San Francisco mayor Gavin Newsom has backed gay weddings
Plans to hold the event, in Brighton in November, may represent the latest step towards acceptance of gay marriages.
It follows controversy in California, where more than 3,400 same-sex couples have wed since San Francisco's mayor began issuing licences last month.
Pink Weddings, the Surrey firm behind the UK fair, believes it is time gay ceremonies came out of the closet.
Company founder Gino Meriano said: "If you actually get to see one, you realise it's really dignified, completely heartfelt - and that's the image that needs to be put out there.
"It needs to stop being looked at as if it's a disgrace."
If the fair in Brighton proves successful, it will go on a tour of the UK taking in Manchester, London, Liverpool, Swansea and a venue in Scotland.
Visitors will be able to watch half a dozen mock blessings, complete with a celebrant.
"People can come in, sit down, almost be part of the guests, and will see two couples having a mock ceremony," Mr Meriano said.
The fair will give gay couples products tailored to their needs
"The idea is, they can see what it's like, the kind of wording. We will have a humorous and a serious one so couples can get an idea what they want for the future."
Speakers at the fair will give advice on the implications of the Civil Partnership Bill, announced in the Queen's Speech last November.
The legislation will give legal recognition to gay and lesbian couples for the first time, including pension and property entitlements, if they register their commitment in a civil ceremony.

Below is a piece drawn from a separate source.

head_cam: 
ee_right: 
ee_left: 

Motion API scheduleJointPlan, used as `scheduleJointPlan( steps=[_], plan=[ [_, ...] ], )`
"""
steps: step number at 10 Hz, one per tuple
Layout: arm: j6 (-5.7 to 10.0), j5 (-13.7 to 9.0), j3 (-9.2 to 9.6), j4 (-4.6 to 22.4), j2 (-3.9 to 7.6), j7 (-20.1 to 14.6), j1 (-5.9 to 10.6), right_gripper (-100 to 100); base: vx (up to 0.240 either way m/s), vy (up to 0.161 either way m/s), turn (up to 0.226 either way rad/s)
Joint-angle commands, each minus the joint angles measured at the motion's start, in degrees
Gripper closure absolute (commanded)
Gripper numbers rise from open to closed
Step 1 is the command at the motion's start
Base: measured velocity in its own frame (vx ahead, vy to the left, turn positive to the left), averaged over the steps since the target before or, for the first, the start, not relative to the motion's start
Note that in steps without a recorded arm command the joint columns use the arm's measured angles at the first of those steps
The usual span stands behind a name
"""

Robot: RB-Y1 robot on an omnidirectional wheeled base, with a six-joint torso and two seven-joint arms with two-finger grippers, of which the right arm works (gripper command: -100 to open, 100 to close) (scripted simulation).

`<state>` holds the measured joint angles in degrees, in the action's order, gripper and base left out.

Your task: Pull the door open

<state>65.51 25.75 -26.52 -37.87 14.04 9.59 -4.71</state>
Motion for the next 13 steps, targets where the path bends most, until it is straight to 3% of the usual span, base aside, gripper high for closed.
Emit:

Brighton and Hove's Labour mayor, Ken Bodfish, said in his view there was "no controversy" over gay weddings.
"We were one of the first councils to have the partnership register," he said.
"People want to make the declaration, want to have fun, and we are very happy that they should do so - in the same way as heterosexual couples.
"It's one of the few things in life where everyone's smiling."
Not legally binding
Brighton's register office plans to send a celebrant to the fair to talk to gay and lesbian couples considering a ceremony.
Debra Reynolds, superintendent registrar for Brighton and Hove, said: "I think it's a great idea and we are really positive about it."
Her office carried out 24 commitment ceremonies - which are not legally binding - for gay couples between April last year and January, compared with 1,010 marriages registered over the same period.
Mr Meriano said he had been prompted to organise the fair by the absence of gay-friendly advice and products at conventional wedding forums.
"We do a whole range of invitations for the gay and lesbian community," he said.
"If you genuinely cannot get these from suppliers we will supply our own - it's driven by the fact that people are asking for these things."
But Dr Don Horrocks, head of public affairs for the Evangelical Alliance, dismissed the idea of a gay wedding fair as a "misnomer" and a "shrewd marketing opportunity".
'Love and commitment'
He said: "If they are going to be having weddings to mimic as closely as possible what would happen at an actual wedding, it's simply a wedding look-alike.
"You cannot call it a wedding because it is a unique word that is only applied to marriage.
"There's no such thing as gay marriage in this country."
Brett Lock, spokesman for gay rights group OutRage, said the focus on gay weddings in the US could only help the fight for equal marriage rights in the UK.
"If nothing else it will show the world that the world doesn't end just because two people of the same sex proclaim their love and commitment to each other," he said.
"In California and New York, they are taking the bull by the horns and confronting the issue - and putting it not just on the national agenda but also the global agenda."